Source records
####

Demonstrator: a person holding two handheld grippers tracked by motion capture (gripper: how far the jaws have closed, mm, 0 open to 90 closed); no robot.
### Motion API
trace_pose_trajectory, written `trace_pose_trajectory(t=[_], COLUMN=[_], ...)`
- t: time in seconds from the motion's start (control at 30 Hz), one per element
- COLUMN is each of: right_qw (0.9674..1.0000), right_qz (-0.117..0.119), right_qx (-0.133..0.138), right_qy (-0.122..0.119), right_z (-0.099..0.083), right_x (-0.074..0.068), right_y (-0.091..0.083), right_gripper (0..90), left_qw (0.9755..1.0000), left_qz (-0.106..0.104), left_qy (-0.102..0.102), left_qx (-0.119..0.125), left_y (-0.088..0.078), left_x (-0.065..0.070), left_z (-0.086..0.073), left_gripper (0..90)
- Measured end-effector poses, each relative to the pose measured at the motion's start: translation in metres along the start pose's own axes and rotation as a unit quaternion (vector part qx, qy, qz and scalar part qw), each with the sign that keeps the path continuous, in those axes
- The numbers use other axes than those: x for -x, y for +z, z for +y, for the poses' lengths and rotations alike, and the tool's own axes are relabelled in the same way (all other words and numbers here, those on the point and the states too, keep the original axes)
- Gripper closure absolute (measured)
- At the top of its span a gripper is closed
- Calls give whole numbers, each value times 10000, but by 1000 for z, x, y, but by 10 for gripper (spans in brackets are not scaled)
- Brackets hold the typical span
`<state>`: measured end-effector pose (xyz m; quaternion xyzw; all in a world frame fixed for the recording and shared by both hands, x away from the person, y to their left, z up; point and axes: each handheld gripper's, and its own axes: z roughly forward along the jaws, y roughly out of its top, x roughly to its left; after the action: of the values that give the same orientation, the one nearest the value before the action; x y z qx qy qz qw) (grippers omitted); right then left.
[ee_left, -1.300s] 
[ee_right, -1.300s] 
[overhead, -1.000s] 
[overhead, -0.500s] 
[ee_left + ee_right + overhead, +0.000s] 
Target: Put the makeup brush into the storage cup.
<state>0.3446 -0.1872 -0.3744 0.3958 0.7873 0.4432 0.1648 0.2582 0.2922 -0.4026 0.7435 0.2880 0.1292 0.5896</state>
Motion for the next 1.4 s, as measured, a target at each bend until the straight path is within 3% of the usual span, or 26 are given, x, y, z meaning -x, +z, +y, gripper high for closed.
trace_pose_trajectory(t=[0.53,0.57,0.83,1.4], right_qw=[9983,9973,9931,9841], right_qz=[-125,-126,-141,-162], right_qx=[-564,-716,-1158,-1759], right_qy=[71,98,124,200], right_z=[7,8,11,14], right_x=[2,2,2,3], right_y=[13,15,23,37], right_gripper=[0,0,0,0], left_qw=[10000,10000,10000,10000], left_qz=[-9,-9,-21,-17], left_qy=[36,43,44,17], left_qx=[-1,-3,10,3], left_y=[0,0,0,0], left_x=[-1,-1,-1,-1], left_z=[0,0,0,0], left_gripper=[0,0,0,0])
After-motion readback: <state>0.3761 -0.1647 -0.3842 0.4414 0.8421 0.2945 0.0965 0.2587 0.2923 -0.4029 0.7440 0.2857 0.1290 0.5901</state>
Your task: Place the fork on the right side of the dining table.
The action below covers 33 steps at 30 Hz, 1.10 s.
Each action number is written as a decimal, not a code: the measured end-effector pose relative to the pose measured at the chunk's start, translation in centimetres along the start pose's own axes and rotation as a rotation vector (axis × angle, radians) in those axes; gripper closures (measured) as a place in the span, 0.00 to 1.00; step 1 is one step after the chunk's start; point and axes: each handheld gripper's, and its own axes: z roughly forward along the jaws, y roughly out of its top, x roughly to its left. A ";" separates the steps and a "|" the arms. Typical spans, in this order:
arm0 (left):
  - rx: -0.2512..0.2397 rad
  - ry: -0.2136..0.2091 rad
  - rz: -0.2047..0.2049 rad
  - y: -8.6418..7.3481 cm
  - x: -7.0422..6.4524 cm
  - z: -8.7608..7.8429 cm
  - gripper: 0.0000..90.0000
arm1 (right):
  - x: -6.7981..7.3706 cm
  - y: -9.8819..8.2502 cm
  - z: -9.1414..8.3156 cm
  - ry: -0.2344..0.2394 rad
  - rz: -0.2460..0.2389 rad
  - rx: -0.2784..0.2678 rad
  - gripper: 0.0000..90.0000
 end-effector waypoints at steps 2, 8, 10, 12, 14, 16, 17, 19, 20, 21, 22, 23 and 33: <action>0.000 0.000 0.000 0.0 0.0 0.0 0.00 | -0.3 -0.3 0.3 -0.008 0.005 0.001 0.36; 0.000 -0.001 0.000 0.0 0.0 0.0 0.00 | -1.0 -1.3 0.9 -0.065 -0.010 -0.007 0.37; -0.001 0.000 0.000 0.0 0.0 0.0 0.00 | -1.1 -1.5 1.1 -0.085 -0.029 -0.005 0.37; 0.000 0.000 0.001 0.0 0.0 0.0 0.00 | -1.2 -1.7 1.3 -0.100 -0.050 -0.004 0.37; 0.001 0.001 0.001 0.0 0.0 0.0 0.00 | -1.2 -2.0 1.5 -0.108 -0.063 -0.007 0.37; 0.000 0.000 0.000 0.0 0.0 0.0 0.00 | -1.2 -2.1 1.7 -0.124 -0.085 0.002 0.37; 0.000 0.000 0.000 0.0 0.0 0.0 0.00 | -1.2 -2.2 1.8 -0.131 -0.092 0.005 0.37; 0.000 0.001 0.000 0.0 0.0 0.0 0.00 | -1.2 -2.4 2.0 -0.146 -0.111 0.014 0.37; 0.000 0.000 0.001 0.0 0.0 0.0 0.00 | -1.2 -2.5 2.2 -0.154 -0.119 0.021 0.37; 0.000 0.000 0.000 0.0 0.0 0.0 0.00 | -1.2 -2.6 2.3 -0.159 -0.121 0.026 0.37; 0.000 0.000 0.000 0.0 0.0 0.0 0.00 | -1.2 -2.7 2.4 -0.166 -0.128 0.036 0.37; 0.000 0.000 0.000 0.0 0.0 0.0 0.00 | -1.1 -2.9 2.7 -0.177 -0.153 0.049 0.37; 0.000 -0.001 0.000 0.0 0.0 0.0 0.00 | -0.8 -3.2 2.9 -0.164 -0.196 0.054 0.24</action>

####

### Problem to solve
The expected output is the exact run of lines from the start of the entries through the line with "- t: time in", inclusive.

### Completed exercise
Demonstrator: a person holding two handheld grippers tracked by motion capture (gripper: how far the jaws have closed, mm, 0 open to 90 closed); no robot.
### Motion API
trace_pose_trajectory, written `trace_pose_trajectory(t=[_], COLUMN=[_], ...)`
- t: time in seconds from the motion's start (control at 30 Hz), one per element

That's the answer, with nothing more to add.